YOUR TASK: An exact copy of the listing below is the answer, with the pictures removed.
+++++
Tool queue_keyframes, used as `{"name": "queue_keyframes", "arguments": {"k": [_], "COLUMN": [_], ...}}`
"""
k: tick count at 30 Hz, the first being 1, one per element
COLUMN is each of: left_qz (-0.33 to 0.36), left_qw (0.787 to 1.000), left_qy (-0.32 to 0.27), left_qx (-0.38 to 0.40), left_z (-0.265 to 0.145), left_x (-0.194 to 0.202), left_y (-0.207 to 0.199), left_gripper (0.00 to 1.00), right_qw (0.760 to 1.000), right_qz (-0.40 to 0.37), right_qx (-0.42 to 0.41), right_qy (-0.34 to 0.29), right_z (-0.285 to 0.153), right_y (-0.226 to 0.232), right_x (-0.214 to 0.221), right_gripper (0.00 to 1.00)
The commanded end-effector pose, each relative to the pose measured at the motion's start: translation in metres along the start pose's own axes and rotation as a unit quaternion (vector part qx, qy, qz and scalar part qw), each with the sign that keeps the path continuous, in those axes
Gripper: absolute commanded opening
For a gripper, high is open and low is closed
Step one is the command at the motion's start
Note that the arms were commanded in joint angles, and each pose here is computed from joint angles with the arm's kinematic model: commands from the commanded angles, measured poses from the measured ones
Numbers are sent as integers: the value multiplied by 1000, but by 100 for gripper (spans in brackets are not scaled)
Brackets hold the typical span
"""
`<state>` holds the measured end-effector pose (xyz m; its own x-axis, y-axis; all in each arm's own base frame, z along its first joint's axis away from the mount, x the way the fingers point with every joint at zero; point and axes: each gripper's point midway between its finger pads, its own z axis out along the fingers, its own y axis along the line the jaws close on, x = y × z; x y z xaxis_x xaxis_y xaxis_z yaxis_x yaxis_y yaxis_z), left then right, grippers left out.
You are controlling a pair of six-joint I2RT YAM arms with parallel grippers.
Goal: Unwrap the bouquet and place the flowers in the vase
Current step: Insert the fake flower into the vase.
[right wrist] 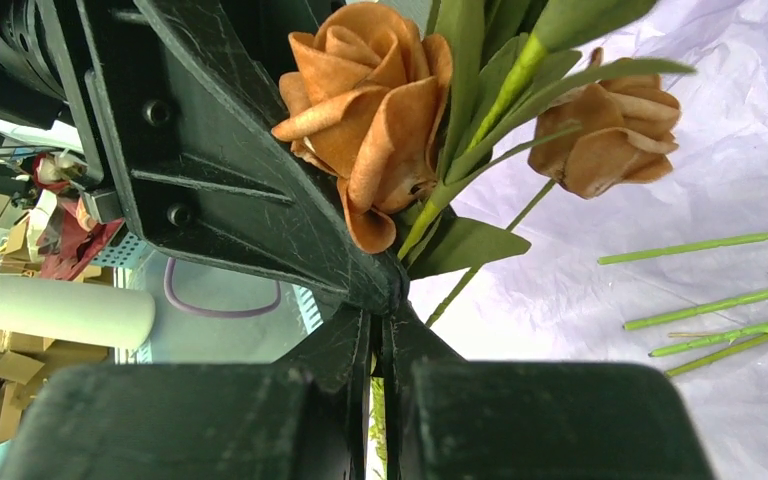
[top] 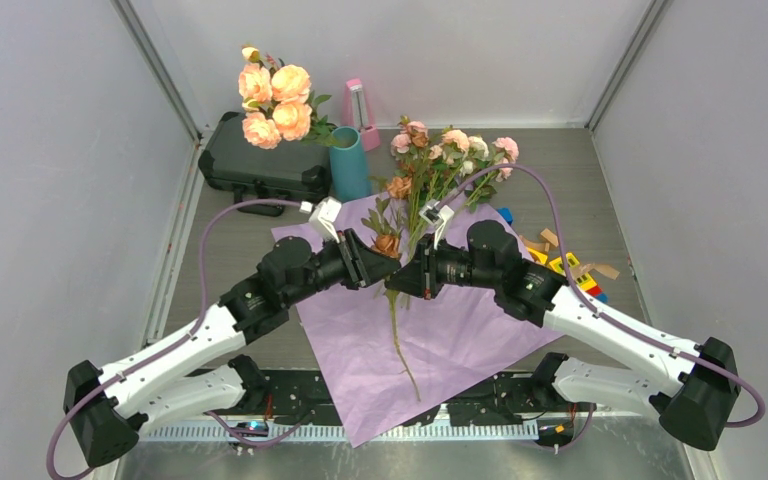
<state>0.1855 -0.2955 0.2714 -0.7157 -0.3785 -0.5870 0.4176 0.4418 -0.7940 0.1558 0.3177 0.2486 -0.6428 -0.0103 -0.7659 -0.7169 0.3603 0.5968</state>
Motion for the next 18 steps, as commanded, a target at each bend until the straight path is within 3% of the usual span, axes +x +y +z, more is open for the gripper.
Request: {"name": "queue_keyframes", "arguments": {"k": [1, 8, 18], "left_qz": [-12, -12, 23], "left_qw": [1000, 1000, 999], "left_qy": [-11, -24, -29], "left_qx": [6, 9, -5], "left_z": [2, -2, -1], "left_x": [-1, -7, -17], "left_y": [1, -3, -6], "left_gripper": [26, 0, 0], "right_qw": [997, 998, 997], "right_qz": [-34, -36, -34], "right_qx": [-48, -21, 16], "right_qy": [-53, -57, -63], "right_z": [-7, -8, -17], "right_y": [34, 24, 13], "right_x": [-36, -36, -34], "right_gripper": [0, 13, 47]}}
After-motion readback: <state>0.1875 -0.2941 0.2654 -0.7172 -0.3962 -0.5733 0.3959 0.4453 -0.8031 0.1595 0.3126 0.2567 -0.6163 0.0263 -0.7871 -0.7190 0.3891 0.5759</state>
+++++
ANSWER FOR THE TASK:
Tool queue_keyframes, used as `{"name": "queue_keyframes", "arguments": {"k": [_], "COLUMN": [_], ...}}`
"""
k: tick count at 30 Hz, the first being 1, one per element
COLUMN is each of: left_qz (-0.33 to 0.36), left_qw (0.787 to 1.000), left_qy (-0.32 to 0.27), left_qx (-0.38 to 0.40), left_z (-0.265 to 0.145), left_x (-0.194 to 0.202), left_y (-0.207 to 0.199), left_gripper (0.00 to 1.00), right_qw (0.760 to 1.000), right_qz (-0.40 to 0.37), right_qx (-0.42 to 0.41), right_qy (-0.34 to 0.29), right_z (-0.285 to 0.153), right_y (-0.226 to 0.232), right_x (-0.214 to 0.221), right_gripper (0.00 to 1.00)
The commanded end-effector pose, each relative to the pose measured at the motion's start: translation in metres along the start pose's own axes and rotation as a unit quaternion (vector part qx, qy, qz and scalar part qw), each with the sign that keeps the path continuous, in those axes
Gripper: absolute commanded opening
For a gripper, high is open and low is closed
Step one is the command at the motion's start
Note that the arms were commanded in joint angles, and each pose here is computed from joint angles with the arm's kinematic model: commands from the commanded angles, measured poses from the measured ones
Numbers are sent as integers: the value multiplied by 1000, but by 100 for gripper (spans in brackets are not scaled)
Brackets hold the typical span
"""
`<state>` holds the measured end-effector pose (xyz m; its own x-axis, y-axis; all in each arm's own base frame, z along its first joint's axis away from the mount, x the way the fingers point with every joint at zero; point and axes: each gripper's point midway between its finger pads, its own z axis out along the fingers, its own y axis along the line the jaws close on, x = y × z; x y z xaxis_x xaxis_y xaxis_z yaxis_x yaxis_y yaxis_z), left then right, grippers left out.
You are controlling a pair of six-joint I2RT YAM arms with parallel grippers.
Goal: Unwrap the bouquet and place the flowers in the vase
Current step: Insert the fake flower into the vase.
[right wrist] 
[top] 
<state>0.1855 -0.2955 0.2714 -0.7157 -0.3785 -0.5870 0.4176 0.4418 -0.7940 0.1558 0.3177 0.2486 -0.6428 -0.0103 -0.7659 -0.7169 0.3603 0.5968</state>
Motion for the next 18 steps, as commanded, a target at each bend until the straight path is within 3% of the usual span, axes +x +y +z, more is open for the gripper.
Request: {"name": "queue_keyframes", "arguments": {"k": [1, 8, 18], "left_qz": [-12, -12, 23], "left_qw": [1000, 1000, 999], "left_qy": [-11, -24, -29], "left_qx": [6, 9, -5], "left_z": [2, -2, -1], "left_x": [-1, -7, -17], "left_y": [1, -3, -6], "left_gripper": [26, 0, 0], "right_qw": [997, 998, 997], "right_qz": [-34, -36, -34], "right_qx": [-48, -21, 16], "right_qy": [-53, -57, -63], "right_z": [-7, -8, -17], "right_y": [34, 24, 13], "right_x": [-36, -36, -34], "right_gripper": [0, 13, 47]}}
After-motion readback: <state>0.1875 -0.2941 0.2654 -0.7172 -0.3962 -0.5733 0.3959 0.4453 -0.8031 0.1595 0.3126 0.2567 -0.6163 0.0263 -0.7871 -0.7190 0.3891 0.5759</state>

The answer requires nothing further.